Autre difficulté : ces composés sont souvent persistants. Ils ne se dégradent pas facilement et peuvent s’accumuler dans les sédiments ou dans les organismes. Même si les concentrations paraissent faibles à un instant donné, une exposition chronique sur des années peut affecter des systèmes biologiques.

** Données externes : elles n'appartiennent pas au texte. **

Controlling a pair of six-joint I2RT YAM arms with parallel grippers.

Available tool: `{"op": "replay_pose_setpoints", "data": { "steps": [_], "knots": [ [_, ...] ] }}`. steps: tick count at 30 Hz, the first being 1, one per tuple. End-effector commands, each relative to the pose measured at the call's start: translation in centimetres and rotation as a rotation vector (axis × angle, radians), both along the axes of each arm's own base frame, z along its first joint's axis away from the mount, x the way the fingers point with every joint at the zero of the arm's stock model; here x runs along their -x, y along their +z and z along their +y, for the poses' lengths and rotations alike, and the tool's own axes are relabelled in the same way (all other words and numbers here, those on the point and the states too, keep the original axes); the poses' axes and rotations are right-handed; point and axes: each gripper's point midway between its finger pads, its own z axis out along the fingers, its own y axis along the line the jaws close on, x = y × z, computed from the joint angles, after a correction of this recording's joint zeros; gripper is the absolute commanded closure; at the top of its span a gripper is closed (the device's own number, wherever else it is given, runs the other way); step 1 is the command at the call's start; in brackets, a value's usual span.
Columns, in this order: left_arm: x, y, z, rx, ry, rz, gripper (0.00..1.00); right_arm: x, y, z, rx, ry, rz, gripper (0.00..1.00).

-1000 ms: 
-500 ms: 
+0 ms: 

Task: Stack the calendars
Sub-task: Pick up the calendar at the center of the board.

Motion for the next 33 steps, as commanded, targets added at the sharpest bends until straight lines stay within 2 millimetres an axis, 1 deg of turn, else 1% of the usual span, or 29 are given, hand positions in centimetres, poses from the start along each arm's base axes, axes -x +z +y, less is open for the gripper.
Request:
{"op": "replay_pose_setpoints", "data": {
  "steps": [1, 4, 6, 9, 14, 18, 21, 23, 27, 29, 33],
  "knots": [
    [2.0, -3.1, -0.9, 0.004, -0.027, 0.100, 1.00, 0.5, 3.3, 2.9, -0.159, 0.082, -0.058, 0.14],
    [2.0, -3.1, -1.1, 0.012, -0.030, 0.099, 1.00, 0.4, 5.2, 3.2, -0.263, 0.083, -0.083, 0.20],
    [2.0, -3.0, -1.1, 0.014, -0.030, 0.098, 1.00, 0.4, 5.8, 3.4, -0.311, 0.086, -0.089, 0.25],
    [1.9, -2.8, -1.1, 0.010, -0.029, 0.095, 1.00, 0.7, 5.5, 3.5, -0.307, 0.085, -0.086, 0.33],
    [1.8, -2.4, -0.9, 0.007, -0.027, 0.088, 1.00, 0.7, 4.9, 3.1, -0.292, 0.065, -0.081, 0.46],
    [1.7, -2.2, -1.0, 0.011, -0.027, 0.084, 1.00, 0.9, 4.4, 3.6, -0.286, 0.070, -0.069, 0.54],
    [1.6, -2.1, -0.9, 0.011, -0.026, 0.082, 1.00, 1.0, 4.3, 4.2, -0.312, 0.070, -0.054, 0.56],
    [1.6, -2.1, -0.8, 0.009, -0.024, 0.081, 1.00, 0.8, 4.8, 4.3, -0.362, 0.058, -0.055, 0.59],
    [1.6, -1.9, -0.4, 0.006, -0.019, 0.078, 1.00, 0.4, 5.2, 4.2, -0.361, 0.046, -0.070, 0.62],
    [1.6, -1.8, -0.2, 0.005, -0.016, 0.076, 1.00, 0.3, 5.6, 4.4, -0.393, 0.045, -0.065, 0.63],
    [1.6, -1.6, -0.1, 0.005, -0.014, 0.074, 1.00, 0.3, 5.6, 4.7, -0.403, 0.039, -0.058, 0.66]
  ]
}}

Enfin, il faut compter avec l’effet « cocktail » : dans les boues d’épuration, les psychotropes ne sont pas seuls. Ils coexistent avec des résidus d’antalgiques, d’hormones, d’antiépileptiques et de nombreuses autres familles de substances. L’impact à long terme de ce mélange sur les sols et les écosystèmes demeure, à ce jour, peu documenté.

Ce que l’étude implique pour l’agriculture et les consommateurs

Pour les agriculteurs, les boues d’épuration représentent une source intéressante de nutriments, en particulier lorsque les engrais minéraux deviennent coûteux. En parallèle, la défiance du public augmente lorsqu’il s’agit d’épandre sur les champs un sous-produit urbain. Des procédés de dépollution fondés sur des champignons pourraient offrir une voie intermédiaire.

Si des « étapes champignon » relativement simples permettent de neutraliser une part importante des médicaments les plus sensibles, l’acceptabilité d’une agriculture plus circulaire pourrait progresser. L’azote, le phosphore et la matière organique resteraient disponibles, tandis que les substances à risque reculeraient nettement.

Des applications concrètes semblent accessibles : des collectivités pourraient lancer des pilotes où une fraction des boues reçoit un traitement fongique additionnel. Des programmes de mesure évalueraient ensuite la baisse sur des molécules problématiques typiques - et vérifieraient si cette diminution se reflète dans des analyses de sols et d’eaux autour des parcelles d’essai.

D’autres usages possibles des technologies fongiques à l’avenir

Les champignons ne sont pas envisagés uniquement pour les boues d’épuration. Des espèces de pourriture blanche comparables sont aussi considérées pour des eaux usées industrielles contaminées, des pollutions historiques liées à des produits de protection du bois, ou encore la dépollution de sols affectés. Le principe reste le même : les champignons mobilisent un ensemble d’enzymes peu spécifiques, capable d’attaquer de nombreux polluants organiques.

Pour le grand public, ce champ de recherche transmet un message inattendu : des champignons qui finissent habituellement dans l’assiette ou sont promus comme « médicinaux » pourraient, demain, jouer un rôle discret mais central dans nos infrastructures - en tant que filtres biologiques atténuant certaines conséquences de la médecine moderne.

L’étude illustre aussi à quel point écologie et ingénierie s’entremêlent désormais. Plutôt que de compter uniquement sur de nouveaux réactifs ou sur des procédés énergivores, les scientifiques s’inspirent de solutions déjà maîtrisées par le vivant : décomposer le bois, transformer des toxiques, refermer des cycles de matière. Le travail sur le pleurote en huître et la tramète versicolore en offre une démonstration particulièrement parlante.